State Key Laboratory of Digital Manufacturing Equipment and Technology, School of Mechanical Science and Engineering, Huazhong University of Science and Technology, Wuhan 430074, China.
Huazhong Institute of Electro-Optics, Wuhan National Laboratory for Optoelectronics, Wuhan 430223, China.
Sensors (Basel). 2023 Mar 16;23(6):3182. doi: 10.3390/s23063182.
To realize high-performance line of sight (LOS) stabilization control of the optronic mast under high oceanic conditions and big swaying movements of platforms, a composite control method based on an adaptive radial basis function neural network (RBFNN) and sliding mode control (SMC) is proposed. The adaptive RBFNN is used to approximate the nonlinear and parameter-varying ideal model of the optronic mast, so as to compensate for the uncertainties of the system and reduce the big-amplitude chattering phenomenon caused by excessive switching gain in SMC. The adaptive RBFNN is constructed and optimized online based on the state error information in the working process; therefore, no prior training data are required. At the same time, a saturation function is used to replace the sign function for the time-varying hydrodynamic disturbance torque and the friction disturbance torque, which further reduce the chattering phenomenon of the system. The asymptotic stability of the proposed control method has been proven by the Lyapunov stability theory. The applicability of the proposed control method is validated by a series of simulations and experiments.
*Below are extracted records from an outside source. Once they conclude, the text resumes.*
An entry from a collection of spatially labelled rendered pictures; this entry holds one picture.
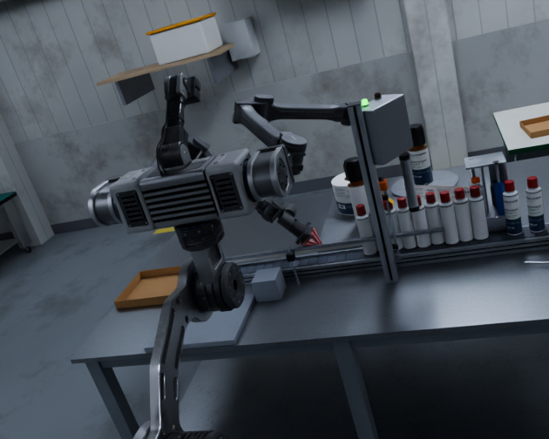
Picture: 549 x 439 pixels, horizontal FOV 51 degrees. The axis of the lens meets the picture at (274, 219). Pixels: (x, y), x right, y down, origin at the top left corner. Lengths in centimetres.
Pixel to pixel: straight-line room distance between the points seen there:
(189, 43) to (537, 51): 280
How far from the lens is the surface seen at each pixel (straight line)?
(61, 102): 631
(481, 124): 534
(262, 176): 150
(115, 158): 619
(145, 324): 238
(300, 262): 232
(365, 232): 219
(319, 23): 520
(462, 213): 216
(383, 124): 191
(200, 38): 476
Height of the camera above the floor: 192
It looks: 22 degrees down
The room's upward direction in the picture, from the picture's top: 16 degrees counter-clockwise
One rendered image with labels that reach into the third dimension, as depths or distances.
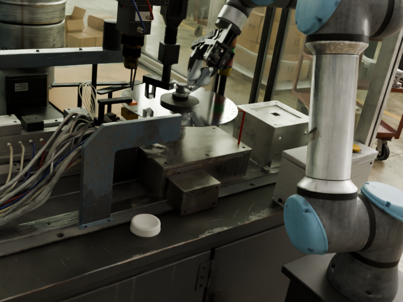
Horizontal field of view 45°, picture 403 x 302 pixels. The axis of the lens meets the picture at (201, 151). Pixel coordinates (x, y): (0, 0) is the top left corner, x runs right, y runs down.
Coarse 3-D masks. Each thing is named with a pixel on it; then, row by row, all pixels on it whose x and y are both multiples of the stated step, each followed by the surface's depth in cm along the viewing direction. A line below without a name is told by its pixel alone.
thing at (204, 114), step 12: (144, 84) 147; (120, 96) 135; (132, 96) 136; (144, 96) 137; (156, 96) 139; (204, 96) 144; (216, 96) 146; (132, 108) 128; (144, 108) 129; (156, 108) 130; (168, 108) 132; (204, 108) 135; (216, 108) 137; (228, 108) 138; (192, 120) 126; (204, 120) 127; (216, 120) 129; (228, 120) 130
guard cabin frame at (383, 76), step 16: (224, 0) 182; (208, 32) 192; (400, 32) 129; (384, 48) 133; (400, 48) 132; (144, 64) 235; (160, 64) 225; (256, 64) 175; (272, 64) 168; (384, 64) 134; (176, 80) 215; (256, 80) 176; (272, 80) 170; (384, 80) 134; (368, 96) 139; (384, 96) 138; (368, 112) 140; (368, 128) 141; (368, 144) 145
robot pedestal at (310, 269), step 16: (304, 256) 114; (320, 256) 115; (288, 272) 109; (304, 272) 109; (320, 272) 110; (400, 272) 114; (288, 288) 112; (304, 288) 106; (320, 288) 105; (400, 288) 109
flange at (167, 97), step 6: (162, 96) 137; (168, 96) 137; (174, 96) 135; (180, 96) 134; (186, 96) 135; (192, 96) 140; (162, 102) 134; (168, 102) 133; (174, 102) 133; (180, 102) 134; (186, 102) 134; (192, 102) 135; (198, 102) 136; (180, 108) 132; (186, 108) 133; (192, 108) 134
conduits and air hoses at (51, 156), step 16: (80, 96) 136; (96, 112) 132; (64, 128) 120; (80, 128) 123; (96, 128) 125; (32, 144) 126; (48, 144) 122; (64, 144) 117; (80, 144) 115; (32, 160) 119; (48, 160) 113; (64, 160) 112; (80, 160) 113; (16, 176) 115; (32, 176) 109; (48, 176) 110; (0, 192) 113; (16, 192) 107; (32, 192) 108; (48, 192) 106; (0, 208) 107; (16, 208) 107; (32, 208) 105; (0, 224) 104
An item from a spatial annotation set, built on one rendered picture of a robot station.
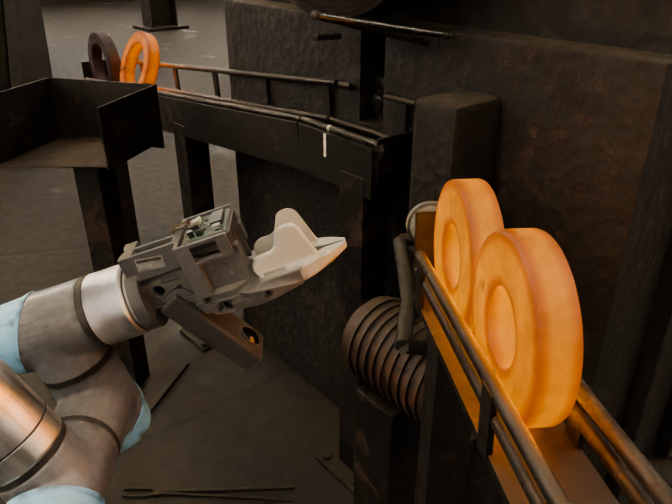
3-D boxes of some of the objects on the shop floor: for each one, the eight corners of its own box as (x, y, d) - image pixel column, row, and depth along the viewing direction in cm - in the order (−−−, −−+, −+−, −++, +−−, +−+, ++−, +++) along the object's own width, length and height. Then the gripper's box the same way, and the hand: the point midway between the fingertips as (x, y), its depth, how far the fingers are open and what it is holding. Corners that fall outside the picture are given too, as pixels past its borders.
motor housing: (386, 523, 118) (400, 278, 94) (478, 610, 103) (523, 344, 79) (333, 563, 111) (333, 307, 86) (424, 662, 96) (454, 387, 71)
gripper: (106, 276, 56) (328, 203, 55) (128, 234, 65) (322, 168, 63) (148, 349, 60) (357, 282, 59) (164, 300, 68) (348, 240, 67)
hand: (336, 252), depth 62 cm, fingers closed
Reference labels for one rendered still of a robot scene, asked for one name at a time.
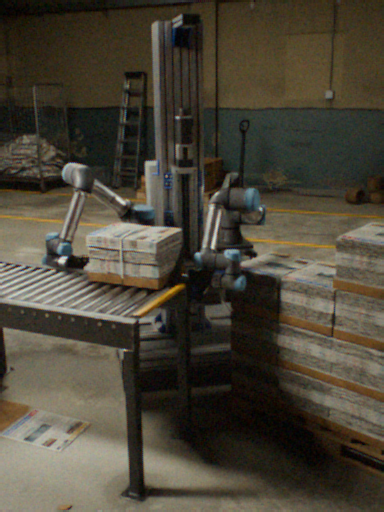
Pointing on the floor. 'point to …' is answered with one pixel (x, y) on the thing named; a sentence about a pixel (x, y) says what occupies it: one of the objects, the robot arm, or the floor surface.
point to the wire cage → (32, 148)
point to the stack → (309, 353)
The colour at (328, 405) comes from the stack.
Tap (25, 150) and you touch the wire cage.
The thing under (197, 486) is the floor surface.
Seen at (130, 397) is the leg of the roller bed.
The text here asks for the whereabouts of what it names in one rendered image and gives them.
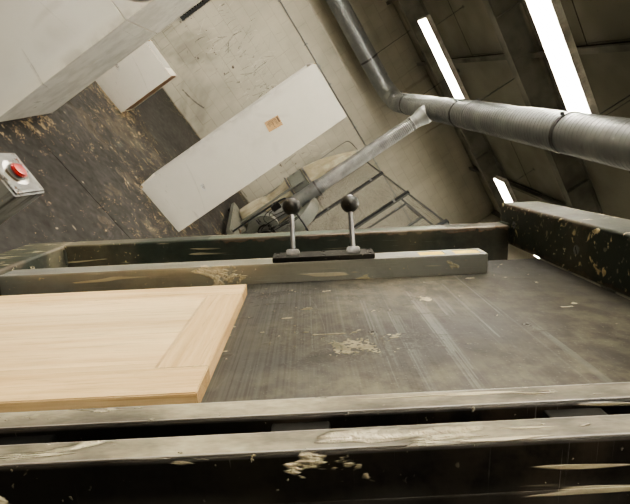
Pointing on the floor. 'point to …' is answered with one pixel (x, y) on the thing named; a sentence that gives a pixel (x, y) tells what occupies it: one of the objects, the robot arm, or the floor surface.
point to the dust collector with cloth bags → (263, 216)
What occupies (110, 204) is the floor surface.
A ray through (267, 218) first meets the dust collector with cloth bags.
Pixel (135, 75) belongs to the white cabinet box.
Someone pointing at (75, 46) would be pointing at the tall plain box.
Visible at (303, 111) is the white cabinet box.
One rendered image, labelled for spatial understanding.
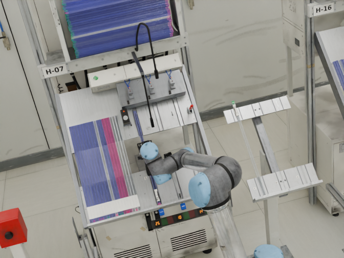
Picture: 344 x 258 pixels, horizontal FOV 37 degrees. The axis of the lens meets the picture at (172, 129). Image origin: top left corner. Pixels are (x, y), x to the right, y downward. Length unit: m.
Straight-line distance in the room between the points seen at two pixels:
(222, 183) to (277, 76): 2.87
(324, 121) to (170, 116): 1.06
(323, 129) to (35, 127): 2.40
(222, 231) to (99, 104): 1.06
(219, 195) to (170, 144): 1.30
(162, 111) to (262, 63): 2.07
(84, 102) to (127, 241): 0.87
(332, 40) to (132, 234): 1.57
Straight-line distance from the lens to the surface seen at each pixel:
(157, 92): 2.62
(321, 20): 3.12
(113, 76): 2.65
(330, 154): 3.14
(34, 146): 4.52
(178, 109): 2.66
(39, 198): 4.12
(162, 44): 2.65
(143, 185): 2.54
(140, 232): 3.00
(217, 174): 1.91
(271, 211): 2.84
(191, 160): 2.19
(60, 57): 2.66
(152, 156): 2.21
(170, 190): 2.54
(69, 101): 2.70
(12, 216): 2.66
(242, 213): 3.52
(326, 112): 3.35
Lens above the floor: 2.27
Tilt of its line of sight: 30 degrees down
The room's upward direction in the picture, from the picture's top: 10 degrees counter-clockwise
为了实现海洋环境条件下和平台大幅摆动运动下光电桅杆的高性能视线(LOS)稳定控制,提出了一种基于自适应径向基函数神经网络(RBFNN)和滑模控制(SMC)的复合控制方法。自适应 RBFNN 用于逼近光电桅杆的非线性和时变理想模型,以补偿系统的不确定性,并减少 SMC 中过大切换增益引起的大振幅抖振现象。自适应 RBFNN 基于工作过程中的状态误差信息在线构建和优化,因此不需要先验训练数据。同时,采用饱和函数代替时变水动力干扰转矩和摩擦干扰转矩中的符号函数,进一步减少了系统的抖振现象。通过 Lyapunov 稳定性理论证明了所提出控制方法的渐近稳定性。通过一系列仿真和实验验证了所提出控制方法的适用性。